Embodied AI 101

First any-step video diffusion framework using flow maps, allowing a single model to adapt to arbitrary inference budgets for scalable high-quality video generation relevant to predictive world modeling.

What is Embodied AI 101?

Stay in the loop on research in AI and physical intelligence.

AnyFlow: Any-Step Video Diffusion for Predictive World Modeling.

Video diffusion models have recently surged forward, yielding remarkably realistic and temporally coherent video synthesis. Such generative video models are increasingly seen as potential world simulators – tools that can imagine future frames with complex dynamics over long horizons. In fact, a recent survey notes that modern video generation models can capture “complex physical dynamics and long-horizon causalities,” positioning them as “potential world simulators” for applications like autonomous driving and embodied AI. The catch, however, is efficiency: realistic video formation typically requires hundreds of denoising steps, making real-time or large-scale use impractical. Bridging this gap, AnyFlow – an any-step video diffusion framework from NVIDIA – introduces a clever distillation strategy that lets a single video model adapt to any inference-time budget. In plain terms, AnyFlow can trade off speed against quality seamlessly: it can run in very few steps when needed, yet also continue to improve generation quality if more steps are allowed. This flexibility is ideal for predictive world modeling, where compute availability or required fidelity can vary widely.

AnyFlow’s key innovation is to base distillation on flow maps instead of the usual one-shot endpoint mapping. Put simply, traditional “consistency-distilled” video models are trained to take a noisy frame sequence (at time $t$) and map it directly to a clean output (time 0) in a handful of steps.
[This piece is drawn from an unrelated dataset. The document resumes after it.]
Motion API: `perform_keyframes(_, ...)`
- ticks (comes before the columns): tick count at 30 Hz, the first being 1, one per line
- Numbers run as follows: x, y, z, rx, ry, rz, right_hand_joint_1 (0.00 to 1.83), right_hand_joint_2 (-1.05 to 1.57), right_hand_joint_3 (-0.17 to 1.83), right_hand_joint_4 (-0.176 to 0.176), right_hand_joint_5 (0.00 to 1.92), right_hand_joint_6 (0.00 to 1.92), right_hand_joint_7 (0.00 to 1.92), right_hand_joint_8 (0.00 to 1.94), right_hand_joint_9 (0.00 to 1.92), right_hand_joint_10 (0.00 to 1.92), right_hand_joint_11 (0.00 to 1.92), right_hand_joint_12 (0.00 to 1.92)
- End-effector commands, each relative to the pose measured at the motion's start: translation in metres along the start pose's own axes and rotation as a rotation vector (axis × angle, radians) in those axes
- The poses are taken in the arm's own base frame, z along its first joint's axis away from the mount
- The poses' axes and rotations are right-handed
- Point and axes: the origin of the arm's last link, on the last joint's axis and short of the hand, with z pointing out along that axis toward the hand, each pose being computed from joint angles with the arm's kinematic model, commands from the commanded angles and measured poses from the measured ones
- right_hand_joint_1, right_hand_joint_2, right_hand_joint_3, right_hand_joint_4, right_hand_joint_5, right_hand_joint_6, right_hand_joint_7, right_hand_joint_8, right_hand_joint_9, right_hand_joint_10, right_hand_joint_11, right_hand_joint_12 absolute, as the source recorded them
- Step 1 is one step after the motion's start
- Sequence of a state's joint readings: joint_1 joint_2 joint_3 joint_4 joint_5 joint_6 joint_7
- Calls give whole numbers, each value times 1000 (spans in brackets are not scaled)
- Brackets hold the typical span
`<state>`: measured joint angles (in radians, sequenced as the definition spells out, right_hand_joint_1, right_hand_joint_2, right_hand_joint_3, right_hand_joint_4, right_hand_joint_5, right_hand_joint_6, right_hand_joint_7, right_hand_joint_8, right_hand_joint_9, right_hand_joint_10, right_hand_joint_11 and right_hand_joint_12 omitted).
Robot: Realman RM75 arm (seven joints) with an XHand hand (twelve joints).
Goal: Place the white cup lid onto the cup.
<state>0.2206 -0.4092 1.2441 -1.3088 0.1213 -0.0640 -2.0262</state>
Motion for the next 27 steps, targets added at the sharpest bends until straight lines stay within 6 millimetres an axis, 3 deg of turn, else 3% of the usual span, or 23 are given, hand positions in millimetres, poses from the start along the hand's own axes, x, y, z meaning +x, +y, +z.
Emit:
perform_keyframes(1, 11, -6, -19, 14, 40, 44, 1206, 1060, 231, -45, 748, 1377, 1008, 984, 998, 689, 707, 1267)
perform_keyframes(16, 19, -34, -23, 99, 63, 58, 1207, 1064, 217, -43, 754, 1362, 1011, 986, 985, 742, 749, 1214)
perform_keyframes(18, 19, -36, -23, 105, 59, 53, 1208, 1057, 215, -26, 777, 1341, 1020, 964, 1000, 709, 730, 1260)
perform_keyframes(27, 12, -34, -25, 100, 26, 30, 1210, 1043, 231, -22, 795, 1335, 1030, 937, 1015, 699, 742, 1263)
This approach works for very fast generation, but it sacrifices the diffusion model’s inherent test-time scaling – the property that more steps yield finer detail. In fact, as NVlabs points out, current consistency-distilled video models tend to lose quality or even degrade if you give them more sampling steps than they were trained for. AnyFlow fixes this by changing what the student model learns. Instead of learning only the final mapping $z_t \to z_0$, it learns the probabilities of jumping between any two intermediate times $z_t \to z_r$ – these are the flow-map transitions. By composing these learned short hops, the model effectively follows the original diffusion (ODE) trajectory more faithfully. In a layman’s analogy: rather than magically leaping straight to the end result (which may “lock in” coarse behaviors), the model learns to travel along the path with as many steps as you allow. The result is that more steps really do help again, just as in standard diffusion. In terms of features, AnyFlow is the first “any-step” video diffusion method: a single model handles arbitrary inference budgets, producing high-quality video in, say, 4 steps and then boosting quality further if run with 16 or 32 steps.
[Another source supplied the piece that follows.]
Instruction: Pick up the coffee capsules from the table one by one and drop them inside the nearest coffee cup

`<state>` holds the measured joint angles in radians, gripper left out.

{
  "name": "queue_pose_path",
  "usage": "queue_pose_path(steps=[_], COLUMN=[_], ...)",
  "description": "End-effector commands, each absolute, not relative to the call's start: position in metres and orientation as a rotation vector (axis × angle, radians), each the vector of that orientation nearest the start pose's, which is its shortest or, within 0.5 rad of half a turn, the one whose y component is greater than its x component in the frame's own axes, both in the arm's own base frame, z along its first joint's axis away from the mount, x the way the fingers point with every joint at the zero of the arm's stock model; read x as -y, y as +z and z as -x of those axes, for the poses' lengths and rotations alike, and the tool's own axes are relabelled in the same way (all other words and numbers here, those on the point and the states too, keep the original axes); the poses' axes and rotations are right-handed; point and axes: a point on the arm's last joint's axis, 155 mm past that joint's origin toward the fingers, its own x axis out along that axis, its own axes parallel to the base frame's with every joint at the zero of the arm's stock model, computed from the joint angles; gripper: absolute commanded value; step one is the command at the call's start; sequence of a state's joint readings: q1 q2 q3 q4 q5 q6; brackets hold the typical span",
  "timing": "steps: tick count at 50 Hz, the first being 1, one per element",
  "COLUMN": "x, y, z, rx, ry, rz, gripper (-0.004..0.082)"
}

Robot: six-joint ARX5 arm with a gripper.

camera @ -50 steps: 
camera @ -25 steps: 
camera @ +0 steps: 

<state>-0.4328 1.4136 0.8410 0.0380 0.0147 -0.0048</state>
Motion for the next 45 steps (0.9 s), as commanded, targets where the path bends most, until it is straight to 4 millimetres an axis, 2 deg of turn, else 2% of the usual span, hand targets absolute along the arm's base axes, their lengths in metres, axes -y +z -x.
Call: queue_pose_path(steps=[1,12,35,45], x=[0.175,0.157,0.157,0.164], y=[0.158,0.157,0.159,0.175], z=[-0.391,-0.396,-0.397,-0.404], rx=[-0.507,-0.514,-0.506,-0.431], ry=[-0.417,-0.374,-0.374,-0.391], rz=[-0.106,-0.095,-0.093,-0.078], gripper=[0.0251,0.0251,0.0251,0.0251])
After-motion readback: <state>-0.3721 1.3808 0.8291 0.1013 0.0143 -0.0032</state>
Under the hood, AnyFlow builds on recent ideas in consistency and flow-based diffusion. Recall that flow-based models (like score matching and flow-matching) express image/video generation as solving a differential equation. Solving that ODE exactly would give perfect samples, but it is expensive. Consistency models (e.g. Song et al.) learned to shortcut this by directly mapping noise to data in one shot, but at the cost of sacrificing iterative refinement. Flow-map approaches, as contemporary works have shown, offer a middle ground: they learn a function that can jump the latent anywhere along the trajectory. In the image domain, Boffi et al. introduced a unified framework where a “flow map” model can learn to jump from arbitrary $s$ to $t$ in the latent diffusion process. In one simple description, “flow maps … learn to jump directly between points on flow trajectories, enabling one or few-step generation”. Because these maps work for any two points in time, they naturally allow quality to improve as you chain more jumps. AnyFlow extends these ideas to video, where temporal coherence adds complexity.
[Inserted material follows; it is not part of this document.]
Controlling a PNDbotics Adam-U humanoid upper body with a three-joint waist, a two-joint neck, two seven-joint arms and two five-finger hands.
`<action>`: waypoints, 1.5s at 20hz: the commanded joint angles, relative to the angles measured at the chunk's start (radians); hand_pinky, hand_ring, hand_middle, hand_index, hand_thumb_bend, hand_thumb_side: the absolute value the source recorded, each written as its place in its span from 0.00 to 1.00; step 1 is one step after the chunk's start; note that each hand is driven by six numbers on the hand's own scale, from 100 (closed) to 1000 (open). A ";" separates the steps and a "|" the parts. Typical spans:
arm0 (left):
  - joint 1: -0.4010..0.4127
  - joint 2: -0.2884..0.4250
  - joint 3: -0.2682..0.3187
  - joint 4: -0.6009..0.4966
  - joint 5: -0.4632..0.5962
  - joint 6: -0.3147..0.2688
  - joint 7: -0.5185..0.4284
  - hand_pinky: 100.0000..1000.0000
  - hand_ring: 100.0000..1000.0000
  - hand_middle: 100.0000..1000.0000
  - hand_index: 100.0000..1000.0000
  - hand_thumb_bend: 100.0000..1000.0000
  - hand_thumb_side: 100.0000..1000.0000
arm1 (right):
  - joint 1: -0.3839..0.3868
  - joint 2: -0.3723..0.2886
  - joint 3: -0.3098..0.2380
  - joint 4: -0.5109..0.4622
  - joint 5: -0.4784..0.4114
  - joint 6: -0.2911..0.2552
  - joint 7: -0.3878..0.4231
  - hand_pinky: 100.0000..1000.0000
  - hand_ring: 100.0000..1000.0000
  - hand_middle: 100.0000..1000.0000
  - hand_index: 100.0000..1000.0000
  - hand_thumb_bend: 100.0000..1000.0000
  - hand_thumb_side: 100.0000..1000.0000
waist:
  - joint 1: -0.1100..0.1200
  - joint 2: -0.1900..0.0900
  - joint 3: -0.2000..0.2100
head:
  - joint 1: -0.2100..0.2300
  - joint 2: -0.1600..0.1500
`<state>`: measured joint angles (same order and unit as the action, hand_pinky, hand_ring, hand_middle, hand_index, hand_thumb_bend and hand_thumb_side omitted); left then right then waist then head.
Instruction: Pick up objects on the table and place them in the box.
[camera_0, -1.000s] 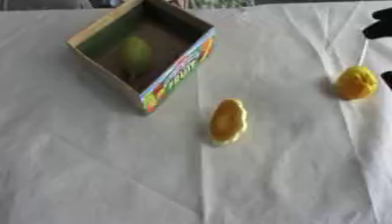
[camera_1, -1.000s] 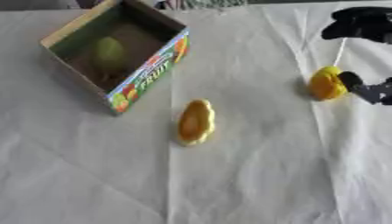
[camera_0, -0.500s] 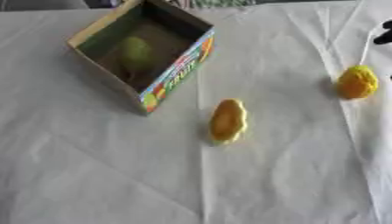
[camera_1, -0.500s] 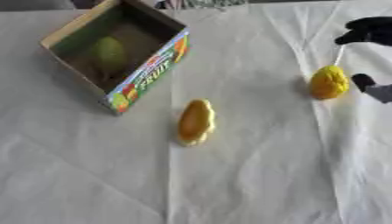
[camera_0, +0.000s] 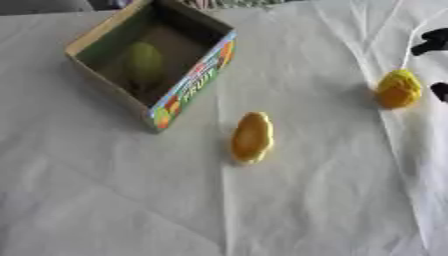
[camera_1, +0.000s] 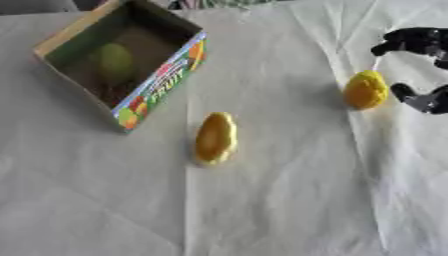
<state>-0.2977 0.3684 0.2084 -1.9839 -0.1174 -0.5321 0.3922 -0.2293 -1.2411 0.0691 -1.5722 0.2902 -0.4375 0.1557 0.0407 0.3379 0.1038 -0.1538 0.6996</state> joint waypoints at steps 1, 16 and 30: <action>-0.002 0.013 -0.001 -0.016 0.007 -0.001 -0.009 0.79 0.78 0.79 0.89 0.05 0.33 | -0.031 -0.012 0.003 0.027 0.010 0.008 0.019 0.93 1.00 0.81 0.95 0.01 0.00 | -0.001 -0.021 0.001 | -0.013 -0.015; 0.004 0.002 -0.012 -0.016 0.023 -0.002 -0.034 0.79 0.78 0.79 0.89 0.01 0.35 | -0.103 0.039 0.019 0.140 0.089 0.050 0.006 0.95 1.00 0.82 0.97 0.21 0.39 | 0.009 -0.015 0.007 | -0.029 -0.018; 0.006 -0.009 -0.018 -0.016 0.033 -0.002 -0.051 0.79 0.78 0.79 0.89 0.00 0.37 | -0.145 0.073 0.045 0.214 0.136 0.036 0.016 0.95 1.00 0.82 0.97 0.23 0.34 | 0.013 0.001 0.018 | -0.036 -0.033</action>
<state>-0.2891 0.3458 0.1883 -1.9839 -0.0900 -0.5338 0.3457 -0.3619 -1.1437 0.1207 -1.3638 0.4153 -0.3968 0.1679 0.0571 0.3555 0.1212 -0.1870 0.6815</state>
Concretely, AnyFlow’s distillation has two stages: a forward initialization where the student learns to predict short flow transitions, and a flow-map backward simulation stage for on-policy refinement. In the first stage, rather than just learning the endpoint clean frame, the model is trained on random intervals. You sample a noisy frame representation at time $t$ (midway through diffusion) and a slightly later time $t+r$, and train the neural network to map from the $t$ state to the $t+r$ state. Over many such random $t,r$ intervals, the model learns the full family of flow-map transitions. This is in contrast to consistency distillation, where one might only train the network to go directly from $t$ to $0$. By targeting intermediate $r$ values, the network learns the flow of the ODE rather than a single shortcut. As the NVIDIA team notes, this design “shifts the distillation target from endpoint consistency mapping ($z_t \rightarrow z_0$) to flow-map transition learning ($z_t \rightarrow z_r$) over arbitrary time intervals,” which effectively recovers the diffusion model’s desirable scaling behavior.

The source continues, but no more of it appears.